Every line of the material must be copied exactly.

_ _ _ _ _ _ _

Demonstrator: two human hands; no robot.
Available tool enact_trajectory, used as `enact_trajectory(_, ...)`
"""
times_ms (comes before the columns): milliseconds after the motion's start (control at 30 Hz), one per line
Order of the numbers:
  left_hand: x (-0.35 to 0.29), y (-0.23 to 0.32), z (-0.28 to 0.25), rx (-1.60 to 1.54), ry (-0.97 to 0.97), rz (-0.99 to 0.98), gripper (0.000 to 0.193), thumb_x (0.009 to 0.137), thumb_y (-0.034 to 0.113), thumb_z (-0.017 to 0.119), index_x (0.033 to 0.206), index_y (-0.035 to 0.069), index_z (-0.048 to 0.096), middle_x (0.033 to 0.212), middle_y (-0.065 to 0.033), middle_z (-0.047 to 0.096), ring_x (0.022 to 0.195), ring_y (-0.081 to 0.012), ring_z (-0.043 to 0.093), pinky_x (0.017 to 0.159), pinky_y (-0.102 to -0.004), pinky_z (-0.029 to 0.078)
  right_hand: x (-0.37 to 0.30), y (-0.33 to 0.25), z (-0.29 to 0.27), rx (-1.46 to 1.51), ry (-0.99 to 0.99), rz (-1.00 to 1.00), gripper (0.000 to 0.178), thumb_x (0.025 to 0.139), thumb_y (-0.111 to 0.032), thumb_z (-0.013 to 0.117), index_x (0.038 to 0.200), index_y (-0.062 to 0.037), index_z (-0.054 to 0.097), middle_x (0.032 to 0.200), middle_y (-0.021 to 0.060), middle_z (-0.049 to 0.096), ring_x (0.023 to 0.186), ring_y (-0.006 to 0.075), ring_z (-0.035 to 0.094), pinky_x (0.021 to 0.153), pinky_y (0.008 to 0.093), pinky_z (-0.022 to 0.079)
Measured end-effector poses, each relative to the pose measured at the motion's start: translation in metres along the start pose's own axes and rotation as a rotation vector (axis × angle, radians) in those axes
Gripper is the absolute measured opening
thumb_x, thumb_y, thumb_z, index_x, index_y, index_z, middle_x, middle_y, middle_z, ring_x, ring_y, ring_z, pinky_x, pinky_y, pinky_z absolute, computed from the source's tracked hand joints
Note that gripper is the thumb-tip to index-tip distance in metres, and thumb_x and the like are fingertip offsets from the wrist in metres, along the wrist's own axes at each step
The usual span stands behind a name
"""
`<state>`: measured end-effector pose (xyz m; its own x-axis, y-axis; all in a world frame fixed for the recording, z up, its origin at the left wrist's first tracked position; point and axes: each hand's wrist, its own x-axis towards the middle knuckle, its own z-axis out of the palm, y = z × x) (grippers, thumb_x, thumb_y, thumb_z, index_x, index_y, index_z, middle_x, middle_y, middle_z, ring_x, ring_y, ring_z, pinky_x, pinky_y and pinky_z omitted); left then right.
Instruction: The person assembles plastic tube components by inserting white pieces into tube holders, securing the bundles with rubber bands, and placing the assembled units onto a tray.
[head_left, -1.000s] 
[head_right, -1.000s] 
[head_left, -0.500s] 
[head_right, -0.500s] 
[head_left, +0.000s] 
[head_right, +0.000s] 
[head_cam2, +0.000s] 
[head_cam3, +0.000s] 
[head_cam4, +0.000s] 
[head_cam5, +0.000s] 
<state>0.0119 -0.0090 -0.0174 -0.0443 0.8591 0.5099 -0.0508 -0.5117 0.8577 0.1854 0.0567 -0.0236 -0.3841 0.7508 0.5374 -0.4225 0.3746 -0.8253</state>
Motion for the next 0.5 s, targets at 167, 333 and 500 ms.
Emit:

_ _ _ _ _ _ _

§ **REPLY TO THE TASK**:
Demonstrator: two human hands; no robot.
Available tool enact_trajectory, used as `enact_trajectory(_, ...)`
"""
times_ms (comes before the columns): milliseconds after the motion's start (control at 30 Hz), one per line
Order of the numbers:
  left_hand: x (-0.35 to 0.29), y (-0.23 to 0.32), z (-0.28 to 0.25), rx (-1.60 to 1.54), ry (-0.97 to 0.97), rz (-0.99 to 0.98), gripper (0.000 to 0.193), thumb_x (0.009 to 0.137), thumb_y (-0.034 to 0.113), thumb_z (-0.017 to 0.119), index_x (0.033 to 0.206), index_y (-0.035 to 0.069), index_z (-0.048 to 0.096), middle_x (0.033 to 0.212), middle_y (-0.065 to 0.033), middle_z (-0.047 to 0.096), ring_x (0.022 to 0.195), ring_y (-0.081 to 0.012), ring_z (-0.043 to 0.093), pinky_x (0.017 to 0.159), pinky_y (-0.102 to -0.004), pinky_z (-0.029 to 0.078)
  right_hand: x (-0.37 to 0.30), y (-0.33 to 0.25), z (-0.29 to 0.27), rx (-1.46 to 1.51), ry (-0.99 to 0.99), rz (-1.00 to 1.00), gripper (0.000 to 0.178), thumb_x (0.025 to 0.139), thumb_y (-0.111 to 0.032), thumb_z (-0.013 to 0.117), index_x (0.038 to 0.200), index_y (-0.062 to 0.037), index_z (-0.054 to 0.097), middle_x (0.032 to 0.200), middle_y (-0.021 to 0.060), middle_z (-0.049 to 0.096), ring_x (0.023 to 0.186), ring_y (-0.006 to 0.075), ring_z (-0.035 to 0.094), pinky_x (0.021 to 0.153), pinky_y (0.008 to 0.093), pinky_z (-0.022 to 0.079)
Measured end-effector poses, each relative to the pose measured at the motion's start: translation in metres along the start pose's own axes and rotation as a rotation vector (axis × angle, radians) in those axes
Gripper is the absolute measured opening
thumb_x, thumb_y, thumb_z, index_x, index_y, index_z, middle_x, middle_y, middle_z, ring_x, ring_y, ring_z, pinky_x, pinky_y, pinky_z absolute, computed from the source's tracked hand joints
Note that gripper is the thumb-tip to index-tip distance in metres, and thumb_x and the like are fingertip offsets from the wrist in metres, along the wrist's own axes at each step
The usual span stands behind a name
"""
`<state>`: measured end-effector pose (xyz m; its own x-axis, y-axis; all in a world frame fixed for the recording, z up, its origin at the left wrist's first tracked position; point and axes: each hand's wrist, its own x-axis towards the middle knuckle, its own z-axis out of the palm, y = z × x) (grippers, thumb_x, thumb_y, thumb_z, index_x, index_y, index_z, middle_x, middle_y, middle_z, ring_x, ring_y, ring_z, pinky_x, pinky_y and pinky_z omitted); left then right.
Instruction: The person assembles plastic tube components by inserting white pieces into tube holders, securing the bundles with rubber bands, and placing the assembled units onto a tray.
[head_left, -1.000s] 
[head_right, -1.000s] 
[head_left, -0.500s] 
[head_right, -0.500s] 
[head_left, +0.000s] 
[head_right, +0.000s] 
[head_cam2, +0.000s] 
[head_cam3, +0.000s] 
[head_cam4, +0.000s] 
[head_cam5, +0.000s] 
<state>0.0119 -0.0090 -0.0174 -0.0443 0.8591 0.5099 -0.0508 -0.5117 0.8577 0.1854 0.0567 -0.0236 -0.3841 0.7508 0.5374 -0.4225 0.3746 -0.8253</state>
Motion for the next 0.5 s, targets at 167, 333 and 500 ms.
Emit:

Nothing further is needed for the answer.